OpenAI Explains the “Goblin” Glitch in Its AI Models

13

OpenAI has addressed a peculiar quirk in its artificial intelligence systems: an unexpected tendency to reference goblins, gremlins, raccoons, and other mythical creatures. Following a report by Wired that highlighted instructions given to OpenAI’s coding model to explicitly avoid these topics, the company published a detailed explanation on its website.

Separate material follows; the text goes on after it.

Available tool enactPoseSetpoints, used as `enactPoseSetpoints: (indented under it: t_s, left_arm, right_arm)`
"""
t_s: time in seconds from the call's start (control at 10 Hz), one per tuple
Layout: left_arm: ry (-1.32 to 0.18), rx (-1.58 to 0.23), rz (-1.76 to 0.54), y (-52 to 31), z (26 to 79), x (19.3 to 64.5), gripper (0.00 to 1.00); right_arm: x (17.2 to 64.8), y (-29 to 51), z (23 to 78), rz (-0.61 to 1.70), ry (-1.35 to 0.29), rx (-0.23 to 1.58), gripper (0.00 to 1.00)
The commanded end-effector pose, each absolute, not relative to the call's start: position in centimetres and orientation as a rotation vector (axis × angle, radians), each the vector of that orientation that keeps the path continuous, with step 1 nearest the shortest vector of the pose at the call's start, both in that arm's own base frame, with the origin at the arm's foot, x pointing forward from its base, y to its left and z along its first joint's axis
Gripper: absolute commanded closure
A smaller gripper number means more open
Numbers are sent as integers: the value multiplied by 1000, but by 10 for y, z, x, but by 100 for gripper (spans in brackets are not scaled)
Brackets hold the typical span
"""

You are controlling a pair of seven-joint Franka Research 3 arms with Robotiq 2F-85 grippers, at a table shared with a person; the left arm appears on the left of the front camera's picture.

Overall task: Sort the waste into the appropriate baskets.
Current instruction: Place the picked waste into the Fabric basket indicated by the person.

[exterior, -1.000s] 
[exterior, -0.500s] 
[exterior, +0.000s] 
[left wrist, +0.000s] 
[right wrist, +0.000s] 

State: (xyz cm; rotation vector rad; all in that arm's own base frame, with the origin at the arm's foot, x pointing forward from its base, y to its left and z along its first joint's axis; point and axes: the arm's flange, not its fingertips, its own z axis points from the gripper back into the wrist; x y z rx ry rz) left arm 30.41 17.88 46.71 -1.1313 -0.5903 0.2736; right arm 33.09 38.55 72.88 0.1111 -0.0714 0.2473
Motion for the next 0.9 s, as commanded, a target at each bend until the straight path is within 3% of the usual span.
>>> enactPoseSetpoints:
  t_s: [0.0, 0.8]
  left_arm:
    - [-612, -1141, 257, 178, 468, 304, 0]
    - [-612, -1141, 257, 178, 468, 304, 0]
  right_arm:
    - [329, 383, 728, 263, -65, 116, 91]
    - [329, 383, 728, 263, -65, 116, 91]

They describe the phenomenon not as a bug in the traditional sense, but as a “strange habit” developed during the training process.

The Origin of the Quirk

The issue first emerged with the release of the GPT-5.1 model, specifically when users engaged the “Nerdy” personality setting. Initially, these references appeared as metaphors or stylistic choices within that specific mode. However, the problem intensified in subsequent model releases.

OpenAI discovered that its reinforcement learning process inadvertently rewarded these quirky metaphors. Because reinforcement learning does not strictly confine learned behaviors to the specific conditions that generated them, the “goblin” style spread. Once a specific output style is rewarded, it can bleed into other areas of the model’s behavior, especially when those outputs are reused in supervised fine-tuning or preference data.

Why the Instructions Persisted

Although OpenAI discontinued the “Nerdy” personality in March—which significantly reduced the frequency of these references—the issue did not vanish entirely. The GPT-5.5 model, used within the Codex coding tool, still exhibited the behavior.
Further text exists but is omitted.